Bozulmamış parazitoforöz vakuol veya PV'ler, tek bir hemozoin kristali kümesinde merozoitlerle doluydu. Bileşik iki senkronize şizont, E-64'e yıkandığında, PV membranı yırtıldı ve merozoitler RBC içinde yayıldı. Bir bakır ızgara üzerindeki iyi hücre dağılımının tipik bir örneği, iyi tanımlanmış bir çevre ve sağlam bir vakuol zarı olan büyük kırmızı kan hücrelerini gösterir.
Kısmen çökmüş bir konakçı kırmızı kan hücresi içinde, bireysel merozoitler küçük hücre kümeleri olarak görselleştirildi. Her şizontun merkezinde hemozoin kristallerinin konumunu gösteren siyah bir nokta vardı. Frezelemeden sonra, lamellerin pozisyonlarını belirlemek ve tomografi ile hedeflenecek uygun alanları bulmak için ızgaralar TEM'e yüklendi.
Örnek mikrografta, yakın zamanda bir merozoit tarafından istila edilmiş bir RBC görülebilir. Konakçı hücre kaynaklı membran ile çevrili merozoit, RBC sınırları içinde görülebilir. Merozitin apikal ucunda, hücreyi çevreleyen iki zar ve elektron yoğun mantar şeklindeki bir özellik ile ilişkili merozoitin tepesinde istiflenmiş dört zar açıkça görülebiliyordu.
Merozitin sitoplazması içinde, merozoit plazma membranı ile çok katmanlı bir vezikül arasında bir füzyon olayı tespit edildi. 230 nanometre kalınlığında bir lamelin ek bir TEM analizinde, E-64 ile muamele edilen olgun bir merozoitin tipik morfolojisi gözlenmiştir. Kırmızı kan hücresi zarı içinde, merozoit plazma zarı, iç zar kompleksi, polar halkalar, mikronemeler, roptriler ve nükleer zarf gibi organeller ile görülebilir.

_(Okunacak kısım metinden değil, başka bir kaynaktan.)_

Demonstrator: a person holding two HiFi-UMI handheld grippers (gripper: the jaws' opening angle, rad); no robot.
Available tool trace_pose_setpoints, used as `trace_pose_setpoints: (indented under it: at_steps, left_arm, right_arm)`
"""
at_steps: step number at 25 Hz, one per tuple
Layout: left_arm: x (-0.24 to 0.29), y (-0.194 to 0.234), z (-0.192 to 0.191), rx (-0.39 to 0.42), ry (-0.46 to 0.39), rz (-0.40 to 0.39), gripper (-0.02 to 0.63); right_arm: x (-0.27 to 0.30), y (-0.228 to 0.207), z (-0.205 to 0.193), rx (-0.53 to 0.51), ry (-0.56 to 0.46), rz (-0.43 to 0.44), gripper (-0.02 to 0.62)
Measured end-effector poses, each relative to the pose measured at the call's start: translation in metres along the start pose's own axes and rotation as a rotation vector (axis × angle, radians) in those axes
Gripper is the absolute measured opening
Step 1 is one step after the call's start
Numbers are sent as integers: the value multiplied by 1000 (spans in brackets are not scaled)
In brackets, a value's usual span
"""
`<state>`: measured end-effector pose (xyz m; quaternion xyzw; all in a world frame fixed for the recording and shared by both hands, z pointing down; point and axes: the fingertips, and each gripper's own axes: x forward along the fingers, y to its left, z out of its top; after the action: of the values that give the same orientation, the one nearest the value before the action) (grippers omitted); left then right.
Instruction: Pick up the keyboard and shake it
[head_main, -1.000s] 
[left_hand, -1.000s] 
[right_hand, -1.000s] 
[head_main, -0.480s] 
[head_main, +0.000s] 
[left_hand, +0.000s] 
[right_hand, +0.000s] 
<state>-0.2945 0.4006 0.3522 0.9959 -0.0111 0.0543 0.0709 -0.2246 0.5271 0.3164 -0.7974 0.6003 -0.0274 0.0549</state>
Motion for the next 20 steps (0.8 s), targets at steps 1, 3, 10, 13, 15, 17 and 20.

Bu tekniğin en önemli kısmı, ince lamellerin tekrarlanabilir ve verimli bir şekilde üretilmesini sağlamak için ızgaraları optimize etmektir. Bu tekniğin daha da geliştirilmesi, araştırmacıların sıtma parazitleri içindeki tek proteinli molekülleri görselleştirmelerini ve sıtma çıkışındaki rollerini belirlemelerini sağlayacaktır.